Research:Improving multilingual support for link recommendation model for add-a-link task

Tracked in Phabricator:
Task T342526

Created

10:23, 24 July 2023 (UTC)

Contact

Martin Gerlach

Wikimedia Foundation

Collaborators

Aisha Khatun

Wikimedia Foundation

Kevin Bazira

Wikimedia Foundation

Isaac Johnson

Wikimedia Foundation

Duration: 2023-07 – ??

Research:Projects

This page documents a research project in progress.
Information may be incomplete and change as the project progresses.
Please contact the project lead before formally citing or reusing results from this page.

In a previous project we developed a machine-learning model to recommend new links to articles^[1]: Research:Link_recommendation_model_for_add-a-link_structured_task

The model is used for the add-a-link structured task. The aim of this task is to provide suggested edits to newcomer editors (in this case adding links) to break down editing into simpler and more well-defined tasks. The hypothesis is that this leads to a more positive editing experience for newcomers and, as a result, they will keep contributing in the long-run. In fact, the experimental analysis showed that newcomers are more likely to be retained with this features, and that the volume and quality of their edits increases. As of now, the model is deployed to approximately 100 Wikipedia languages.

However, we have found that the model currently does not work well for all languages. After training the model for 301 Wikipedia languages, we identified 23 languages for which the model did not pass the backtesting-evaluation. This means, that we think the model’s performance does not meet a minimum quality standard in terms of the accuracy of the recommended links. Detailed results: Research:Improving multilingual support for link recommendation model for add-a-link task/Results round-1

In this project, we want to improve the multilingual support of the model. This means we want to increase the number of languages for which the model passes the backtesting evaluation such that it can be deployed to the respective Wikipedias.

Methods[edit]

We will pursue 2 different approaches to improve the multilingual support.

Improving the model for individual languages.

We will try to fix the existing model for individual languages. From the previous experiments where we trained the model for 301 languages, we gathered some information about potential improvements for individual languages (T309263). For example, the two most promising approaches are

Unicode decode error when running wikipedia2vec to create article embeddings as features. This appeared in fywiki and zhwiki (T325521). This has been documented in the respective github repository. It also proposed a fix; however, this hasnt been merged yet.
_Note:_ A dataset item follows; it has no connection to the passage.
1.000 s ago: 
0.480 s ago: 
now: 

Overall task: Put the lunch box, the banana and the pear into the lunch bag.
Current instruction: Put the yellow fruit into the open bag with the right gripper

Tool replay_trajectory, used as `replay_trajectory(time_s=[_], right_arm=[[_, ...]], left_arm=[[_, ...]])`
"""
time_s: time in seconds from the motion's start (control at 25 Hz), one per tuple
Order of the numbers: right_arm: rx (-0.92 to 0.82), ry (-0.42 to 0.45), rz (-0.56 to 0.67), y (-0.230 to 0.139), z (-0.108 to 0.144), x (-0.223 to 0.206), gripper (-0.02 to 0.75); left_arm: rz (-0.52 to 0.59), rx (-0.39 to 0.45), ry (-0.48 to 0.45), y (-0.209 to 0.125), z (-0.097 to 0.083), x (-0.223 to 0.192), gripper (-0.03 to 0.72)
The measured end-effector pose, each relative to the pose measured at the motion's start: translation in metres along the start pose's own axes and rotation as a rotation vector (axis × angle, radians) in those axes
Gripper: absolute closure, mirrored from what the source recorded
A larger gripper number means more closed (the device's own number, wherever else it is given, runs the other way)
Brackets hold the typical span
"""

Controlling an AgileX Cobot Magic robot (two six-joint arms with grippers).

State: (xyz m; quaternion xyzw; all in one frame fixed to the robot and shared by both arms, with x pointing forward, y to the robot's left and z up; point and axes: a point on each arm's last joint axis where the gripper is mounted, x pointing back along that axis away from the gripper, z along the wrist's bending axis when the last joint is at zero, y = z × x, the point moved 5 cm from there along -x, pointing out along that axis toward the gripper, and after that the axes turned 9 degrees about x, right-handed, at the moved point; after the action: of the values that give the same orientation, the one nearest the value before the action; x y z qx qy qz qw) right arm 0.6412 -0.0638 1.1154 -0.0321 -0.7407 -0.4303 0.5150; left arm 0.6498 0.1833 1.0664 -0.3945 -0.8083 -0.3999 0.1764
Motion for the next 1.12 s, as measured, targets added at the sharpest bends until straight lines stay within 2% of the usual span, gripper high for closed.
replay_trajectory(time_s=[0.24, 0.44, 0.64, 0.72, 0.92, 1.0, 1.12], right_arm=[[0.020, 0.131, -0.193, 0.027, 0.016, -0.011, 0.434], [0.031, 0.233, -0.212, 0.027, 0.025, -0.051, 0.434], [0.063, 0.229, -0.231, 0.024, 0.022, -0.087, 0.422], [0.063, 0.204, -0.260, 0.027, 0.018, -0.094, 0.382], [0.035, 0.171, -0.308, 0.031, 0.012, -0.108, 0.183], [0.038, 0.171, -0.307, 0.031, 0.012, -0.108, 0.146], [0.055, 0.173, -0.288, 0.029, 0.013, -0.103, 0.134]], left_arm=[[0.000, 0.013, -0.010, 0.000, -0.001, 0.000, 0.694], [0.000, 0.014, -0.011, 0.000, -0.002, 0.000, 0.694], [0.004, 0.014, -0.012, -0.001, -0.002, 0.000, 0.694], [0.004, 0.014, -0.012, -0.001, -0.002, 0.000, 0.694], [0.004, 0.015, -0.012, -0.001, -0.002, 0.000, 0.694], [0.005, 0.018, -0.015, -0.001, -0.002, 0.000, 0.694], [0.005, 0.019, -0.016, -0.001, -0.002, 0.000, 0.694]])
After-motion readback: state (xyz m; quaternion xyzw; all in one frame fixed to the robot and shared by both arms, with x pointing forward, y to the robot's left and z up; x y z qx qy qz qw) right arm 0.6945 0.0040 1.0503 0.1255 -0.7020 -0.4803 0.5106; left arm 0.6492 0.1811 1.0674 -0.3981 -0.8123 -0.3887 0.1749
The idea would be to implement (or adapt if necessary) the proposed fix.
Word-tokenization. Many of the languages which failed the backtesting evaluation do not use whitespaces to separate tokens (such as Japanese). The current model relies on whitespaces to identify tokens in order to generate candidates for anchors for links. Thus, improving the work-tokenization for non-whitespace delimited languages should improve the performance of the models in these languages. We recently developed mwtokenizer, a package for doing tokenization in (almost) all languages in Wikipedia. The idea would be to implement mwtokenizer into the tokenization pipeline.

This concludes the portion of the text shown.